Porque lo cierto es que nuestras alumnas actuales siguen sin tener referentes en quienes mirarse y que, aunque se esfuerzan más y obtienen mejores notas, se sienten menos inteligentes, menos capaces y menos talentosas que los chicos. De hecho, según los datos recogidos en mis clases de Coaching para Músicos del CSM “Manuel Castillo”, hasta la mitad de las alumnas sienten que sus mayores problemas son la inseguridad, los miedos, la falta de confianza o la negatividad. Un tipo de cuestiones que preocupa mucho menos a los alumnos quienes, sin embargo, se reconocen más dispersos que ellas. También es llamativo ver cómo un porcentaje muy pequeño del alumnado, pero significativamente todo él masculino, identifica la inteligencia o el talento entre sus cualidades. ¿Añadimos a todo ello que la violencia psicológica y sexual, más habitual en los estudios de música que en otros campos, afecta en un porcentaje mucho mayor a las alumnas que a los alumnos? Los datos, presentados en un artículo al respecto por Basilio Fernández Morante, profesor del CPM de Valencia, muestran que los alumnos varones de los centros musicales superiores tienen un riesgo de sufrir este tipo de violencia superior en un 41% a la media de otros centros mientras que, en el caso de las alumnas, este porcentaje se dispara hasta el 69%.
Concluyo diciendo que seguir negando, como se niega, que en el tema de la igualdad en la música clásica hay todavía mucho por hacer es, cuando menos, poco realista, ya que son muchas las tareas pendientes. ¿Algunas de ellas? Potenciar el equilibrio entre sexos en las distintas especialidades; facilitar referentes femeninos haciendo de la presencia de las mujeres, sus imágenes, sus historias o su música, algo tan habitual como la de los hombres; o concienciar a los centros de la importancia de la gestión emocional de su alumnado y de la necesidad de establecer mecanismos de prevención y detección de posibles casos de violencia y acoso.

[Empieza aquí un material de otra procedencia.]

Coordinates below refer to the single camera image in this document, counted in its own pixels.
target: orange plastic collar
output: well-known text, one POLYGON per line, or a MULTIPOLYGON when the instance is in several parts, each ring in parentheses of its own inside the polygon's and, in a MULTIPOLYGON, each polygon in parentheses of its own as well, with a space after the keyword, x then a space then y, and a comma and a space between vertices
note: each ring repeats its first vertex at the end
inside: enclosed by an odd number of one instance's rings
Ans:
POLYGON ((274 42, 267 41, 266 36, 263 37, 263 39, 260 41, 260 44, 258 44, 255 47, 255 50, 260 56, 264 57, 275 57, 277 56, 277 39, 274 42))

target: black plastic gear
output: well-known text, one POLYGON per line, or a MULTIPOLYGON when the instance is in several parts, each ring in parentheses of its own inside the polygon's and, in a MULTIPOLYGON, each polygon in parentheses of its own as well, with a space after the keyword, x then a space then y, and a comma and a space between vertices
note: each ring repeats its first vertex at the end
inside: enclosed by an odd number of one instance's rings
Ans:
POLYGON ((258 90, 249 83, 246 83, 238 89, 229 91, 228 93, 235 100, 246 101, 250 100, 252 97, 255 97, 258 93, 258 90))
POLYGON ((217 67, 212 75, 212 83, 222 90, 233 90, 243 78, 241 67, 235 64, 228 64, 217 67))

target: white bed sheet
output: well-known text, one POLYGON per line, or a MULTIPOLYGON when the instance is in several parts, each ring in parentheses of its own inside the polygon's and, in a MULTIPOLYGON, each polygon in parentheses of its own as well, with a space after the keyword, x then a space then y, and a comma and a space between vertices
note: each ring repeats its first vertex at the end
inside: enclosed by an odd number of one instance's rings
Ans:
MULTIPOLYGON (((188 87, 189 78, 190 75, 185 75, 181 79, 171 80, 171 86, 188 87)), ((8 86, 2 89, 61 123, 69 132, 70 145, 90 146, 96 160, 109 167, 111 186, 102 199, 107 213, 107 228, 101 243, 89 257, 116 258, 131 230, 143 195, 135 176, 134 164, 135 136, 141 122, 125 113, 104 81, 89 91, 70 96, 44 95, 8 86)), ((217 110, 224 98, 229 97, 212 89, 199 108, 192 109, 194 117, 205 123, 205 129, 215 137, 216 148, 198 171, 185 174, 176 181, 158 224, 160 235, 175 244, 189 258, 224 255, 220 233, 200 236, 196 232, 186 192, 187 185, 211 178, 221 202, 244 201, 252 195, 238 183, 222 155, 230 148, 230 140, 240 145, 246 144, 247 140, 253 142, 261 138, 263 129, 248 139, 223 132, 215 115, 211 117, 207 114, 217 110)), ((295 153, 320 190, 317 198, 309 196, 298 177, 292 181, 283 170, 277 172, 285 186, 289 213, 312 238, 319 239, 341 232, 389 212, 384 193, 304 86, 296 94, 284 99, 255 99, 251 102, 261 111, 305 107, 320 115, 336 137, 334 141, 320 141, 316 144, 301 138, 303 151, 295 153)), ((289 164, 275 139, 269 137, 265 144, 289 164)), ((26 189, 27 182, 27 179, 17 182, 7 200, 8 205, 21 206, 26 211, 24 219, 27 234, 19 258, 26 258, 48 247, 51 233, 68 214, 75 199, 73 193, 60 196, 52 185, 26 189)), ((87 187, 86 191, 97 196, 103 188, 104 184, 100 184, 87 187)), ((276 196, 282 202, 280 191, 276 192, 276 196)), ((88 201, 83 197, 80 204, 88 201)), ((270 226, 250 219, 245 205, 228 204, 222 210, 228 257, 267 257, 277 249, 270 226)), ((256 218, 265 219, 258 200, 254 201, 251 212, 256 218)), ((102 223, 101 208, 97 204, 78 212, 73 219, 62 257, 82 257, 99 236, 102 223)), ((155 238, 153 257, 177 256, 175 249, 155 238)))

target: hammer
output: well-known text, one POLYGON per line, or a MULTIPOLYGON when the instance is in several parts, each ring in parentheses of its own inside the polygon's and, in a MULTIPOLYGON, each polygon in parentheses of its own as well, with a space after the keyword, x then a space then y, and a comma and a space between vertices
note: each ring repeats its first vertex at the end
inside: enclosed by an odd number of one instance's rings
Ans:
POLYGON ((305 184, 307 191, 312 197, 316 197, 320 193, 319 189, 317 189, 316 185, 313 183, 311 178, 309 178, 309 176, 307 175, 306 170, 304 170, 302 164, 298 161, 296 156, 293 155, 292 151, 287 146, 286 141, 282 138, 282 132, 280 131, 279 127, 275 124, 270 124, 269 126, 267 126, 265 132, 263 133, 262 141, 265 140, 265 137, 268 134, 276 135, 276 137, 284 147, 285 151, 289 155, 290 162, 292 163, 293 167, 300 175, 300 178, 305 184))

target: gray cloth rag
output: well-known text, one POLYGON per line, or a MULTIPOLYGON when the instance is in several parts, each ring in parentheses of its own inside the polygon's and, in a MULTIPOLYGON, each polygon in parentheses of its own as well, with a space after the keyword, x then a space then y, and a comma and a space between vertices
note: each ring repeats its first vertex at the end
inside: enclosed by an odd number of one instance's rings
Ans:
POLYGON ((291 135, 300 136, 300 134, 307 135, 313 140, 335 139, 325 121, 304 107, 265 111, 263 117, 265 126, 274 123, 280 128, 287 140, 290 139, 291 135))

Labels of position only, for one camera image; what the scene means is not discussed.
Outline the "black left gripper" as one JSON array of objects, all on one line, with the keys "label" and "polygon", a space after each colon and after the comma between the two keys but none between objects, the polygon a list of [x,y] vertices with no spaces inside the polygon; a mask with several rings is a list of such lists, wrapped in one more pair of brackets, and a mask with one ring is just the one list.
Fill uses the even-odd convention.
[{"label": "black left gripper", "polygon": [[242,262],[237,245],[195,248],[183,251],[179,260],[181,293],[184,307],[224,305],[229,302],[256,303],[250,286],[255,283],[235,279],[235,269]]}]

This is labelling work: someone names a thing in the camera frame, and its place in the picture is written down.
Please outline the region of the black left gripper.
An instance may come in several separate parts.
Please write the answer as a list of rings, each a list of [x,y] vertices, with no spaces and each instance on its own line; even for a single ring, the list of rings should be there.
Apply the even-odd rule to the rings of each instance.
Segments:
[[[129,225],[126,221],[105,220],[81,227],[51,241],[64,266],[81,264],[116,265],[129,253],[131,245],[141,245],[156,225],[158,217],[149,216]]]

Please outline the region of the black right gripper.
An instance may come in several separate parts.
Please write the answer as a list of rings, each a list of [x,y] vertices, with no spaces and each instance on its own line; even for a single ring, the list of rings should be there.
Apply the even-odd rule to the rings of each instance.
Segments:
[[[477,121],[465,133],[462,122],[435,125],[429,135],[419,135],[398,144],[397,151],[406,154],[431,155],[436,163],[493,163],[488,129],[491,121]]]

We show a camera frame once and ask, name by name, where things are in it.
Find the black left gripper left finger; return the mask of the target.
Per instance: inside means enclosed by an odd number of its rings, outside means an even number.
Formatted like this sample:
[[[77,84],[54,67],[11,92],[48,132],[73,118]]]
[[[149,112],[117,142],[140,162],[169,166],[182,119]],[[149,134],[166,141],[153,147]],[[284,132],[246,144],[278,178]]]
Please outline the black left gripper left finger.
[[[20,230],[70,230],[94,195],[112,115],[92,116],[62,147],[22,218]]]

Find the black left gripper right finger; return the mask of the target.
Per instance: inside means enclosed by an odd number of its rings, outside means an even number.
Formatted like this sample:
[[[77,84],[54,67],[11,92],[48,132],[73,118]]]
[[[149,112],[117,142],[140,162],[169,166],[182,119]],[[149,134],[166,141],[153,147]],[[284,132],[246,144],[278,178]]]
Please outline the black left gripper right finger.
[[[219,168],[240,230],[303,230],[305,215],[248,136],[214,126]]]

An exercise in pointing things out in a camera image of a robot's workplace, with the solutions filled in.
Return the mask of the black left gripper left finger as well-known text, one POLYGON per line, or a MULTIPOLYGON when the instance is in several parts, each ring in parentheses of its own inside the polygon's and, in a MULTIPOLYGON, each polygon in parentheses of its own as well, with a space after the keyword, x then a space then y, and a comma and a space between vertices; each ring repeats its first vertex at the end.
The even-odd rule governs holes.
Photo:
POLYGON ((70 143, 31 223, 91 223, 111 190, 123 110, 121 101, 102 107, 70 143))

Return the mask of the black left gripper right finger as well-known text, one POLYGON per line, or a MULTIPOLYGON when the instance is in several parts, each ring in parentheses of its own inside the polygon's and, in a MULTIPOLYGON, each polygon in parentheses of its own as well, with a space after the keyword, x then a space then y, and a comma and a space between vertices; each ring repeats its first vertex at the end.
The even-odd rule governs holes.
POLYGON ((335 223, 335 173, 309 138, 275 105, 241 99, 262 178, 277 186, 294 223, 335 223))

Al igual que para muchas jóvenes de los años ochenta la niña de peto vaquero y batuta en mano que nos miraba desde el cartel difundido por el Instituto de la Mujer fue una fuente de inspiración, las jóvenes de ahora merecen que a la inspiración se añada la certeza de un camino en el que ya no tengan que lidiar con más obstáculos que sus homólogos masculinos y que estos se reduzcan, ni más ni menos, a los propios de unos estudios y una carrera ya de por sí muy exigentes.